US Army General John Campbell, the commander of the US forces in Afghanistan, predicts that disarray within the Taliban leadership will delay peace talks with the Afghan government for a few months, said on Thursday.
Campbell said about 60 to 70 percent of the Taliban militants may ultimately negotiate with Kabul.
"I think it's going to take a good couple of months before we see them kind of back to any kind of peace negotiation" Cambell said while addressing the House of Representatives' Armed Services Committee.
"I think reconciliation talks will continue, but it's going to take some time to bring the right people to the table to do that," he added.
The Afghan government held a first direct peace talks with the Taliban delegates in July. However, the Taliban group rejected the negotiations following the death of the group’s top leader Mullah Omar.
This spiked division within the group.

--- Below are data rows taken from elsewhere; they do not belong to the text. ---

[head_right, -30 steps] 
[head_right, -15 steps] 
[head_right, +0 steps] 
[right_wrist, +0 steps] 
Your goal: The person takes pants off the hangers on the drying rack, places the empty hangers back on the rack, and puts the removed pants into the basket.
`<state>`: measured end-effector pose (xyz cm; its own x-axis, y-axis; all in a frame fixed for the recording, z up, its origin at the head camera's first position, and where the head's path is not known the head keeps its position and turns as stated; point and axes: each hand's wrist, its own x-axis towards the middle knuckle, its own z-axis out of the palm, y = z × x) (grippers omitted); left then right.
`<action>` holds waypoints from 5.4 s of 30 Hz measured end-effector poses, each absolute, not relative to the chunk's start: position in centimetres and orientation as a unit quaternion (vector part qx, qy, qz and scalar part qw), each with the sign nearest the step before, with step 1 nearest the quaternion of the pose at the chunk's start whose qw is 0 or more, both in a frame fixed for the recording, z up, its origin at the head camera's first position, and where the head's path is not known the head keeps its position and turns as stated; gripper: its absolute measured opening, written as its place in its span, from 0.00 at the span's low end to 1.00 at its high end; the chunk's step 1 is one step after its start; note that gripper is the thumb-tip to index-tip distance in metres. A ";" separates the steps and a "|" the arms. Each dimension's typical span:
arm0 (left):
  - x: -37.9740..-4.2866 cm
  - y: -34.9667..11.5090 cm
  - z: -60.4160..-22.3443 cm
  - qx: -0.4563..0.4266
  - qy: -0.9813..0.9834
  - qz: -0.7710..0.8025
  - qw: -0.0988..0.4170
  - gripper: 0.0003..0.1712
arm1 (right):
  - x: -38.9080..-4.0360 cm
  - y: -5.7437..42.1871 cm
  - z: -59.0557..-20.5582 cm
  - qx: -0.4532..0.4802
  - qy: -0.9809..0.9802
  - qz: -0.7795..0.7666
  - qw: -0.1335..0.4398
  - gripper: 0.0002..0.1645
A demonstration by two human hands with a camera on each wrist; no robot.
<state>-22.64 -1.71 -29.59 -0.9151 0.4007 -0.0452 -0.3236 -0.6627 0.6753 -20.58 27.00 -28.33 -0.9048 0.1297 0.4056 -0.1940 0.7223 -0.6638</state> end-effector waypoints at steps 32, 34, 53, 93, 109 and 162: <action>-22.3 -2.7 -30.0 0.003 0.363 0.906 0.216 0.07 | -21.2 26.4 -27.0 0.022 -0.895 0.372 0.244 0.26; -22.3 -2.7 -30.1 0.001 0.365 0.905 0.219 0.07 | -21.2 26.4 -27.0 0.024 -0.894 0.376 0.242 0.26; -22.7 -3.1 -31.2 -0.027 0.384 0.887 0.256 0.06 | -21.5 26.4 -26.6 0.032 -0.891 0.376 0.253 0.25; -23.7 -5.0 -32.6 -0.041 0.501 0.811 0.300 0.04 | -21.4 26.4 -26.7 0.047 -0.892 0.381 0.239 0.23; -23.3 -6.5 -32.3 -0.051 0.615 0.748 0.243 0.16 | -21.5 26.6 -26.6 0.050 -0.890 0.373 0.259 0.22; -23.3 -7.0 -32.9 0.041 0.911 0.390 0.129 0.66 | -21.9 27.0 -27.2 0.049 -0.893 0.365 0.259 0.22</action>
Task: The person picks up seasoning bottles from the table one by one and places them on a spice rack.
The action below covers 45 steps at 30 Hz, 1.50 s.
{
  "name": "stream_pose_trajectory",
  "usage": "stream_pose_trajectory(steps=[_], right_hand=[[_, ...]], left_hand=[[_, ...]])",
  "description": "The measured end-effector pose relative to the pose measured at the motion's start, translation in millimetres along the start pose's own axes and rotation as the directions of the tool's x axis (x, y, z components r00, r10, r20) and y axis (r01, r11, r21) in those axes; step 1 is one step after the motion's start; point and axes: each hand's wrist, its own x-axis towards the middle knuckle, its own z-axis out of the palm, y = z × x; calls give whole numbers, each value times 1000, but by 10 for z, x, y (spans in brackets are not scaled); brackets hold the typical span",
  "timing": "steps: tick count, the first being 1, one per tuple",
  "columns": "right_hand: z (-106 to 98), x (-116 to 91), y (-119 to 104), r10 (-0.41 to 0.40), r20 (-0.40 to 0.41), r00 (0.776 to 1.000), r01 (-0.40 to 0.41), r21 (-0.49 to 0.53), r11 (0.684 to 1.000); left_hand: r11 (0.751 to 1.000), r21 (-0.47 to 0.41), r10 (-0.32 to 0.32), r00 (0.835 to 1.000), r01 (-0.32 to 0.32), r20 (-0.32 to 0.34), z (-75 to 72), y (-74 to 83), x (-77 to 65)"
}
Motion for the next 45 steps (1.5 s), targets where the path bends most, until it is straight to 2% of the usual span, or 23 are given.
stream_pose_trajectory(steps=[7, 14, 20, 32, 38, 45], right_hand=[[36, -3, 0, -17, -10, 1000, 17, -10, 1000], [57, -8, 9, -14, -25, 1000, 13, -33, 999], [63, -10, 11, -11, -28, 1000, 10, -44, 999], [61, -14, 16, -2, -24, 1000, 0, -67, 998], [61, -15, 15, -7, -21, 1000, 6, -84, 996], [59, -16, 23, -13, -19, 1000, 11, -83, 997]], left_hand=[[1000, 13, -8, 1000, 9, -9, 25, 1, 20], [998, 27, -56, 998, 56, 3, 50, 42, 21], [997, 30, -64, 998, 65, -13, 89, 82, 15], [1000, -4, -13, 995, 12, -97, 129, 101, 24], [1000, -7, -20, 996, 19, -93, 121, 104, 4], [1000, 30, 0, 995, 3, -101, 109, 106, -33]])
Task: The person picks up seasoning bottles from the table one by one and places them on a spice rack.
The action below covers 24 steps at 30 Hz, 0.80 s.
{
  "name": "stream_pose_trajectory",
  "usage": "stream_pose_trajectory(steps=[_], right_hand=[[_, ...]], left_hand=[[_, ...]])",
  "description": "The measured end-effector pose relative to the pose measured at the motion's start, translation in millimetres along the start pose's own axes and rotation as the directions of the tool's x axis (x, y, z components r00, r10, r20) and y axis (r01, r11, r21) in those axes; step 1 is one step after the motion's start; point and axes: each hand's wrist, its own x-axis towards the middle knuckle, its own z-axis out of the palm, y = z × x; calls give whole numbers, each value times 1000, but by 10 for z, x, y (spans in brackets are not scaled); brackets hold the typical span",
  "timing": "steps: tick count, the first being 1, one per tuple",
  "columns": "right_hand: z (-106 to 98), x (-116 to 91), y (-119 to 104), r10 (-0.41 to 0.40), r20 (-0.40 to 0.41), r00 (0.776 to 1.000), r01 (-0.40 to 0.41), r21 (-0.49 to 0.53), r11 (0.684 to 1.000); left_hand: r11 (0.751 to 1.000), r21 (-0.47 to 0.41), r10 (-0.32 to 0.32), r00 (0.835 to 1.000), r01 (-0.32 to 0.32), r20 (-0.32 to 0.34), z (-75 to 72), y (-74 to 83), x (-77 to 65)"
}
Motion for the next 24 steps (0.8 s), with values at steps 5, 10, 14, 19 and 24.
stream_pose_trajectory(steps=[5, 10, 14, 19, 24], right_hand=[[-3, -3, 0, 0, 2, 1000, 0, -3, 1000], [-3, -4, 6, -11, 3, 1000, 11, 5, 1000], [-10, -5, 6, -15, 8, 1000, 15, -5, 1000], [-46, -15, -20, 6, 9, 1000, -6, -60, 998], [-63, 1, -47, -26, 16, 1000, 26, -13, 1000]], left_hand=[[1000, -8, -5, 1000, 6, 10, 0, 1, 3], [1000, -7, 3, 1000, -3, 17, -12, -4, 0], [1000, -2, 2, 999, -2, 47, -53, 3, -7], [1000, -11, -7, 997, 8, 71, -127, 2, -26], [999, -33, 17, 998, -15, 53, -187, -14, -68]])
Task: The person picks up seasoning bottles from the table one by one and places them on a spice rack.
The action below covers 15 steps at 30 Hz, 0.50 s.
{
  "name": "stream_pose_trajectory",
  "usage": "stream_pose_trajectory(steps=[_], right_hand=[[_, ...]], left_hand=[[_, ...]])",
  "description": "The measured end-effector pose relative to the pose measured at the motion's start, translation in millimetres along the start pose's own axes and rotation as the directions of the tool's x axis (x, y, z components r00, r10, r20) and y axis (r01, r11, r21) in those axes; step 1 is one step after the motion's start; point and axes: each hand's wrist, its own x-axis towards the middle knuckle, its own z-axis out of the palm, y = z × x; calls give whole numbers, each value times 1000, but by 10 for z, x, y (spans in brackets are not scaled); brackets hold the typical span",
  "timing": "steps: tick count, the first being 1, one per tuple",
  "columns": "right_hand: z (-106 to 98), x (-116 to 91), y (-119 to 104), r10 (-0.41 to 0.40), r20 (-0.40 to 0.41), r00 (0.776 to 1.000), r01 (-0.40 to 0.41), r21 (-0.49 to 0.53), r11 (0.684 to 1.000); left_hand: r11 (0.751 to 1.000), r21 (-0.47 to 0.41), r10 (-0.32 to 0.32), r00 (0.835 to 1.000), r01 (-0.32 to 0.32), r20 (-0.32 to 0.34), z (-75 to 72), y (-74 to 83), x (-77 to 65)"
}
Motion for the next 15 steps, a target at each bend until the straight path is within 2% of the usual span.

Mullah Mansour, the new leader of Taliban, was supporting the peace talks with the Afghan government though some members of the militant group have continued to oppose his leadership.
Mansour is expected to push for the continuation of talks into a second round, after the first round of talks were completed early July.
However, Taliban denied reports that a second round of talks were being planned to be held in Pakistan or China, with Mansour himself saying in the 30-minute audio that the talks are "propaganda campaigns by the enemy."
Taliban ruled Afghanistan and imposed strict laws from the mid-1990's until 2001.
But in recent years, with the withdrawal of Western forces from Afghani territories, their militant forces have grown and expanded their influence once again.